«Non è una falsa cieca». E scoppia a piangere

La Corte d’appello del Tribunale del lavoro ha riconosciuto l’invalidità alla parrucchiera di Lugo

Fermoimmagine del video, girato con telecamere nascoste, diffuso dalla Guardia di Finanza

Fermoimmagine del video, girato con telecamere nascoste, diffuso dalla Guardia di Finanza

Lugo (Ravenna), 28 febbraio 2015 - Anche la Corte d’appello del tribunale del lavoro ha dato ragione alla parrucchiera lughese, divenuta nota per il procedimento penale a suo carico (con l’accusa di essere una ‘falsa cieca’) che l’ha vista poi assolta con formula piena. Giovedì pomeriggio, quando i suoi legali Michele Lombini ed Erika Appi le hanno comunicato la sentenza la donna è scoppiata a piangere. Nel 2011è iniziato il suo incubo. La 66enne fu accusata di essere una falsa cieca e di aver così truffato l’Inps per i conseguenti benefici, ovvero pensione e assegno di accompagnamento. Ad avviare l’indagine, a metà del 2011, era stata la Guardia di Finanza di Lugo che effettuò riprese video da cui si evidenziavano condotte della parrucchiera che apparivano in contrasto con il suo stato di ipovedente affetta da retinite pigmentosa degenerativa con maculopatia: la donna infatti era ripresa mentre girava in bicicletta da casa al negozio o al bar prendeva in mano il giornale.

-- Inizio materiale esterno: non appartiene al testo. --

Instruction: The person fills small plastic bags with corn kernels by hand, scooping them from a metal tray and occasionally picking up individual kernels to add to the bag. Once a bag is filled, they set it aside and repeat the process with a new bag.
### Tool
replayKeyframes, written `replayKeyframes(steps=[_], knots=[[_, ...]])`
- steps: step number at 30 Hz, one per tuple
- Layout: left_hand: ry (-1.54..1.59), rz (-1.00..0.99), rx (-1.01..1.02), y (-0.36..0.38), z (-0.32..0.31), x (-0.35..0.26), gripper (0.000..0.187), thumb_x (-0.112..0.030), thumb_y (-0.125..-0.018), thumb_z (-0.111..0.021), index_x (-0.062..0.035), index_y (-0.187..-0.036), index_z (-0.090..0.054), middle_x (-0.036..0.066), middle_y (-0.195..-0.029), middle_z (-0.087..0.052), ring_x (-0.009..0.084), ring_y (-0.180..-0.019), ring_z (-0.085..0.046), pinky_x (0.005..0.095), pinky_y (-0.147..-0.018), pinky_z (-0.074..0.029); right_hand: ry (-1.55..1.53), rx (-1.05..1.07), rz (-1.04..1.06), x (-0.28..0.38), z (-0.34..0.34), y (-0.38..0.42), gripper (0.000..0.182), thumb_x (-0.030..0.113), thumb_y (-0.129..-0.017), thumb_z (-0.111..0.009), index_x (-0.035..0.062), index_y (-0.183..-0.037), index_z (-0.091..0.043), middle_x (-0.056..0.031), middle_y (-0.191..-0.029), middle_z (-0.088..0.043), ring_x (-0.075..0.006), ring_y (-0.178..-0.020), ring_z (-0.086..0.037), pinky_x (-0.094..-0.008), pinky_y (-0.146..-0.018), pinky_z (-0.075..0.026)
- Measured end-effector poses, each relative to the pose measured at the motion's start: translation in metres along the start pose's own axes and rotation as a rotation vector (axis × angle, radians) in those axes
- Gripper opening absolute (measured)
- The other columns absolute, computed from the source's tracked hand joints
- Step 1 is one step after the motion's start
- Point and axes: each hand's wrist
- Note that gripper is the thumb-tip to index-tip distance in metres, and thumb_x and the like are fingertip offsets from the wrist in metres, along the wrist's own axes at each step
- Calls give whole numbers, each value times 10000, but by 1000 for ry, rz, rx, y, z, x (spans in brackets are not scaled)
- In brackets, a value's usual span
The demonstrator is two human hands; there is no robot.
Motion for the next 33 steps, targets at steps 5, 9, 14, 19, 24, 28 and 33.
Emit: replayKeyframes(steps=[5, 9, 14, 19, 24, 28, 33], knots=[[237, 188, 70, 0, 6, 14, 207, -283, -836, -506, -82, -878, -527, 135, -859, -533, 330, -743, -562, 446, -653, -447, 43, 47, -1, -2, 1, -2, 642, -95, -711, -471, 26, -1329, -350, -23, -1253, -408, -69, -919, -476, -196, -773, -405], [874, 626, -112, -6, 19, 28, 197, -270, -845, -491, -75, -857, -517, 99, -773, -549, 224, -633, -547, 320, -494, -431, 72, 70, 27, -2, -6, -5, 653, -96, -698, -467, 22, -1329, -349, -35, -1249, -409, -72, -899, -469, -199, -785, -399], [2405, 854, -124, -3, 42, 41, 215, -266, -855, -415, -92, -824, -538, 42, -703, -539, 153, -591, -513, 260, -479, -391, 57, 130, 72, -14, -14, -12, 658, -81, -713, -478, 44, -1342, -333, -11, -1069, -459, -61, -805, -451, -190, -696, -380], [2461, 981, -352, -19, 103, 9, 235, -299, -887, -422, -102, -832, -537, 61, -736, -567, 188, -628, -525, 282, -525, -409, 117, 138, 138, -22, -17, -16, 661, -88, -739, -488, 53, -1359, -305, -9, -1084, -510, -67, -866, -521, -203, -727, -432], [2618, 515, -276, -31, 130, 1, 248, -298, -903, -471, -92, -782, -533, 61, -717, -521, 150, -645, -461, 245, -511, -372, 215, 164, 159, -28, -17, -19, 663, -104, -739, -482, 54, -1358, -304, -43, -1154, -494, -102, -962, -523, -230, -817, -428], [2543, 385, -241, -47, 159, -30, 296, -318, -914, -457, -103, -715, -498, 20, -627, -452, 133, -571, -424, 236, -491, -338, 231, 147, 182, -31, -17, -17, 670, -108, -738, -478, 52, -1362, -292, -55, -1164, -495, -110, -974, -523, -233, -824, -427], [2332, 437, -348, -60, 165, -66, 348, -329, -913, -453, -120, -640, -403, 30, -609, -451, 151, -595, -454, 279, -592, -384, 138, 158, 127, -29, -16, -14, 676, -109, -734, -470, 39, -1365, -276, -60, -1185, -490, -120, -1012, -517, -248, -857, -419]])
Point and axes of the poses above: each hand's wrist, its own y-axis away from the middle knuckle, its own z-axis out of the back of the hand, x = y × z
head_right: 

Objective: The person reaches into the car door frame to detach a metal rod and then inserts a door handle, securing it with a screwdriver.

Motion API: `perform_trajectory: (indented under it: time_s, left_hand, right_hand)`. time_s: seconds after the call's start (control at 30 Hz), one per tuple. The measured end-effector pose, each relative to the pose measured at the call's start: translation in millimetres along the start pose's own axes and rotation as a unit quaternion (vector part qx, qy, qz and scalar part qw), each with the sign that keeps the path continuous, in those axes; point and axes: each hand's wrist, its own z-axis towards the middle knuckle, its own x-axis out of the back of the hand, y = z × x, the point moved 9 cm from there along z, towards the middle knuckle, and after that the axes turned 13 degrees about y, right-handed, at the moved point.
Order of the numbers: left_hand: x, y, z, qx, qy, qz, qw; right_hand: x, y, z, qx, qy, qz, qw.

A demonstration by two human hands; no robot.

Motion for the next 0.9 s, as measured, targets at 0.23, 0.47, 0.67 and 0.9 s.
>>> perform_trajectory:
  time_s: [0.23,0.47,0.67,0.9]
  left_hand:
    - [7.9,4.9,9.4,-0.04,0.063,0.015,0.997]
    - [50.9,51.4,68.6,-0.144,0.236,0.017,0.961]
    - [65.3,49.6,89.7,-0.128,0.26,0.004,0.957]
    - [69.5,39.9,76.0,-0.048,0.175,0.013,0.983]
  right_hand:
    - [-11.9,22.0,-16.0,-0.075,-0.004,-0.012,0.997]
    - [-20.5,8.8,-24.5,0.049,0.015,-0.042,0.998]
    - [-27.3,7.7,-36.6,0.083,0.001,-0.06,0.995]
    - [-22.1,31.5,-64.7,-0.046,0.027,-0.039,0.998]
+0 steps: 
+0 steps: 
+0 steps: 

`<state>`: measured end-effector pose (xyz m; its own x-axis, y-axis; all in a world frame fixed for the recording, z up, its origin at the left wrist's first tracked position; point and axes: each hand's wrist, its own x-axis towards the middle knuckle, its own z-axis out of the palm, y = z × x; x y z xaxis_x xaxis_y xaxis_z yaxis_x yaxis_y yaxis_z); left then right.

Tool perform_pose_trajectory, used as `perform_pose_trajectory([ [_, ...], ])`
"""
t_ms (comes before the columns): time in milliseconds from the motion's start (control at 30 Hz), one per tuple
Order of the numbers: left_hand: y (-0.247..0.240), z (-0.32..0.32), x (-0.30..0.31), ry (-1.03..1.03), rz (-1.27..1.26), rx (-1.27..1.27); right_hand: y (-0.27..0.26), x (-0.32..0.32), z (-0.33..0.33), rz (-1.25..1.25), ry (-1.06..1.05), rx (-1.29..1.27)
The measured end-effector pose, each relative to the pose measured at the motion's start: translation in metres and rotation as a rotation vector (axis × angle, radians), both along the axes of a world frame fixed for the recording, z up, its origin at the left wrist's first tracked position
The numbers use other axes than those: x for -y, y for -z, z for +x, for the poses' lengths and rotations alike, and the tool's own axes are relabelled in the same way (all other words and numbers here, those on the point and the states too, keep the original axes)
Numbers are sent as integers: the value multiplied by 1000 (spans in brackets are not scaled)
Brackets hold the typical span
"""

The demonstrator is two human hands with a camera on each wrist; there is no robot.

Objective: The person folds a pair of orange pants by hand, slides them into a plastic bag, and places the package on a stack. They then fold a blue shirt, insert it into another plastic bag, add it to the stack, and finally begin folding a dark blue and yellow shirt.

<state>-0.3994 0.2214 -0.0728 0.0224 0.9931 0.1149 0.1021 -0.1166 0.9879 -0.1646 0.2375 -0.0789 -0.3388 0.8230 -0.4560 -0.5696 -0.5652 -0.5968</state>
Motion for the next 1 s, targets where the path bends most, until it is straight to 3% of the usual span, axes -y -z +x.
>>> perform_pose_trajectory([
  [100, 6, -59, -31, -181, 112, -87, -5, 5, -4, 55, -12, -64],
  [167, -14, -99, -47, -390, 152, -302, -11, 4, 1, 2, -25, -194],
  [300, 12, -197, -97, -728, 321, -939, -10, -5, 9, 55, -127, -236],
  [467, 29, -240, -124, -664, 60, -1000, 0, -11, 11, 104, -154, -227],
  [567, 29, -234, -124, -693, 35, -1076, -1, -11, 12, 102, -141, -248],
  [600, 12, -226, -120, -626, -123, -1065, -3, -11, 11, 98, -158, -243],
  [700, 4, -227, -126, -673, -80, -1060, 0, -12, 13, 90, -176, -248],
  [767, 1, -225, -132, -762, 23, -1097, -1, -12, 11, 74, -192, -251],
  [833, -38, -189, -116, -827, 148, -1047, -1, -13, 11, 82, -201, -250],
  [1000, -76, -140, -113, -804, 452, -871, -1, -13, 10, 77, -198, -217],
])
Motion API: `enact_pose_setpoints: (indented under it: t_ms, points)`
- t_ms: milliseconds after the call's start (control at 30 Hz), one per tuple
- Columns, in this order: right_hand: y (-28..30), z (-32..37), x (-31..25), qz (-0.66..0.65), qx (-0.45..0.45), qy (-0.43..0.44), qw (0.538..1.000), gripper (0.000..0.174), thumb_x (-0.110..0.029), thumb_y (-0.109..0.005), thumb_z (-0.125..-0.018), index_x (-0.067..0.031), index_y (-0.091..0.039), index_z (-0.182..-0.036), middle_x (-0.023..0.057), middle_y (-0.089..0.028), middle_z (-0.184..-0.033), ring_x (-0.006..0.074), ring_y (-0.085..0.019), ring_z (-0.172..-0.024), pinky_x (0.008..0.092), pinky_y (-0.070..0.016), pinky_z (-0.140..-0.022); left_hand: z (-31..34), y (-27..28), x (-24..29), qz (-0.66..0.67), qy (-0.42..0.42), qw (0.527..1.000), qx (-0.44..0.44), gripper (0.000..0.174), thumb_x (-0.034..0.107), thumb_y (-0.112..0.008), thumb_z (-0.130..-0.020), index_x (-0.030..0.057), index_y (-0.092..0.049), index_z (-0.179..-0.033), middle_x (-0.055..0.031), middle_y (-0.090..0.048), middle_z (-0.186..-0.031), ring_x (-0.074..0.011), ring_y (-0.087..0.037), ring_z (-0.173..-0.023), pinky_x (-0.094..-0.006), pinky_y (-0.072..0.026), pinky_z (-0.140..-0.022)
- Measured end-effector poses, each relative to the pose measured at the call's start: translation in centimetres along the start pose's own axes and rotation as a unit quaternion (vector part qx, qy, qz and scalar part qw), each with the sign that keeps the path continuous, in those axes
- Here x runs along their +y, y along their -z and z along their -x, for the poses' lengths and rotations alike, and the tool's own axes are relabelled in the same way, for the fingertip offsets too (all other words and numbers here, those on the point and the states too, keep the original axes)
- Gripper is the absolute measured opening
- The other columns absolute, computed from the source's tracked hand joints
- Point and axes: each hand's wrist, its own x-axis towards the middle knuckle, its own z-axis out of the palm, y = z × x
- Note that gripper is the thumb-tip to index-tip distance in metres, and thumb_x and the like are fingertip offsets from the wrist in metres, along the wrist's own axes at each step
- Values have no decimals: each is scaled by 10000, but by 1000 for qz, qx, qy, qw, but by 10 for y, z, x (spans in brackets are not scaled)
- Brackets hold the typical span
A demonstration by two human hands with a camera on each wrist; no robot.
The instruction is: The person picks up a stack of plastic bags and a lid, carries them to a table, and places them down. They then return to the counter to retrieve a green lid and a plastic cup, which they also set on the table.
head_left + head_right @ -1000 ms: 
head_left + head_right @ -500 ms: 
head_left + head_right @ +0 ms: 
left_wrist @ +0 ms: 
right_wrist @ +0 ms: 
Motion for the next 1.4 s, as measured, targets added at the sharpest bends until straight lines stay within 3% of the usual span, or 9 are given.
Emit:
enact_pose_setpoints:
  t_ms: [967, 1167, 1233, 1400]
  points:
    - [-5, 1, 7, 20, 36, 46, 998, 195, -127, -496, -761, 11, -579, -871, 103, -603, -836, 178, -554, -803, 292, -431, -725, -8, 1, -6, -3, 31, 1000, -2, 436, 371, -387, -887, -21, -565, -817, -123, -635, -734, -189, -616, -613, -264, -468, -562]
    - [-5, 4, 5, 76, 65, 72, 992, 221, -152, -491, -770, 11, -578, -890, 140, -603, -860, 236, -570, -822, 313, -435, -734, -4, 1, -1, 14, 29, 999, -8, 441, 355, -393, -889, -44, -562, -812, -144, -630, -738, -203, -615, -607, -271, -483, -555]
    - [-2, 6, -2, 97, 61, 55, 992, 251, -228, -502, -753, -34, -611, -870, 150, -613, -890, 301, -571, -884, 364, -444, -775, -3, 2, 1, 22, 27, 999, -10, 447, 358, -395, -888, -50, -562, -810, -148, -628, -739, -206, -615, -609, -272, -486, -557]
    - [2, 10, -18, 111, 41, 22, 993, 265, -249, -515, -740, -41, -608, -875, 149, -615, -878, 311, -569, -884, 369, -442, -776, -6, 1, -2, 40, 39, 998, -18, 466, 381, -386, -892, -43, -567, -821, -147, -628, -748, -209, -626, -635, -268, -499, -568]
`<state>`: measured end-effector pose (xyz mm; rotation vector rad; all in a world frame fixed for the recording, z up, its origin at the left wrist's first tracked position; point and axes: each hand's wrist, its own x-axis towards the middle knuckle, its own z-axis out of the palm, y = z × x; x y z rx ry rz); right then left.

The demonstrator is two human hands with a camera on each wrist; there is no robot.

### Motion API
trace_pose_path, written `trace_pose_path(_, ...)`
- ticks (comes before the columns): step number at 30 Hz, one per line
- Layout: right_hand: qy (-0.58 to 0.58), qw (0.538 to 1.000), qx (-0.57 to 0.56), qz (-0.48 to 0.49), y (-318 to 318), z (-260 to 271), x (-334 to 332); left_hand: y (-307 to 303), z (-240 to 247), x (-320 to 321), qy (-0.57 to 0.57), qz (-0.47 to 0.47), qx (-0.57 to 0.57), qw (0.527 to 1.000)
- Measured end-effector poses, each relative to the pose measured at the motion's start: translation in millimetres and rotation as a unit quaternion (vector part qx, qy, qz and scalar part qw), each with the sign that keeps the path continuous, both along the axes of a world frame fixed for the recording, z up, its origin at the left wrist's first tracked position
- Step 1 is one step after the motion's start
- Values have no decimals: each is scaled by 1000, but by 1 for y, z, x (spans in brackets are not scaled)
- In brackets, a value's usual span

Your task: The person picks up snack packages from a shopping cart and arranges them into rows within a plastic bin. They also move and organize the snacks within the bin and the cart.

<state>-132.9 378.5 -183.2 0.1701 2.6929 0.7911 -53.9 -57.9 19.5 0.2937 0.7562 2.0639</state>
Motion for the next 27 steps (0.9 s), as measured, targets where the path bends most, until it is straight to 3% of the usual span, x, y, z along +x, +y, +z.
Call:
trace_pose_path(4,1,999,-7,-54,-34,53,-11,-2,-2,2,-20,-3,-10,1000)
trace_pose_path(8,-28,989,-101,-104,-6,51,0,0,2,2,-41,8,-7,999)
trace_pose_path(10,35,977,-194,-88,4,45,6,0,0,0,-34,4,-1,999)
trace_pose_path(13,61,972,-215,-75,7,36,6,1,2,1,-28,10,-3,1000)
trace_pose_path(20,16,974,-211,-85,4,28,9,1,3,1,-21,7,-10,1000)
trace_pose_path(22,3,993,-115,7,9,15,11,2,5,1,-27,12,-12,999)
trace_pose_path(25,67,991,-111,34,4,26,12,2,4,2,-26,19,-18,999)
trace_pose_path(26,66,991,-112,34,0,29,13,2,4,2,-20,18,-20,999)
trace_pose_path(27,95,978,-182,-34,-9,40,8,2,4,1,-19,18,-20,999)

La Finanza presentò alla Procura i risultati dell’indagine indagando la parrucchiera per truffa ai danni dell’Inps avendo indotto in errore la Commissione medica di prima istanza indicando quelle patologie oculari, così da ottenere la pensione di invalidità totale (281 euro al mese) e l’assegno di accompagnamento (807 euro). Il danno all’Inps fu valutato in 43mila euro e la Procura chiese e ottenne dal gip il sequestro preventivo di pensione e assegno di accompagnamento.

Nel 2013 i difensori chiesero il processo con rito abbreviato, condizionato alla perizia e il gip nominò il professor Troiano che ha concluso per il pieno riconoscimento delle patologie indicate nella documentazione in possesso alla parrucchiera fin dal 1986. Il perito ha anche chiarito che una persona affetta da questa patologia ben può continuare a svolgere quelle attività che lei svolgeva: fu assolta per non aver commesso il fatto. Nel 2012 l’Inps le comunica «che è possibile confermare la prestazione di invalidità civile» ma che «lei ha una invalidità accertata da cieca con residuo visivo» e le revoca l’indennità di accompagnamento. Dopo la revoca la donna decise di presentarsi davanti al giudice del Lavoro che la riconobbe cieca assoluta. E giovedì l’appello l’ha confermato (condannando l’Inps a pagare le spese). Ha avuto ragione, resta il dolore per la vicenda che l’ha vista suo malgrado protagonista.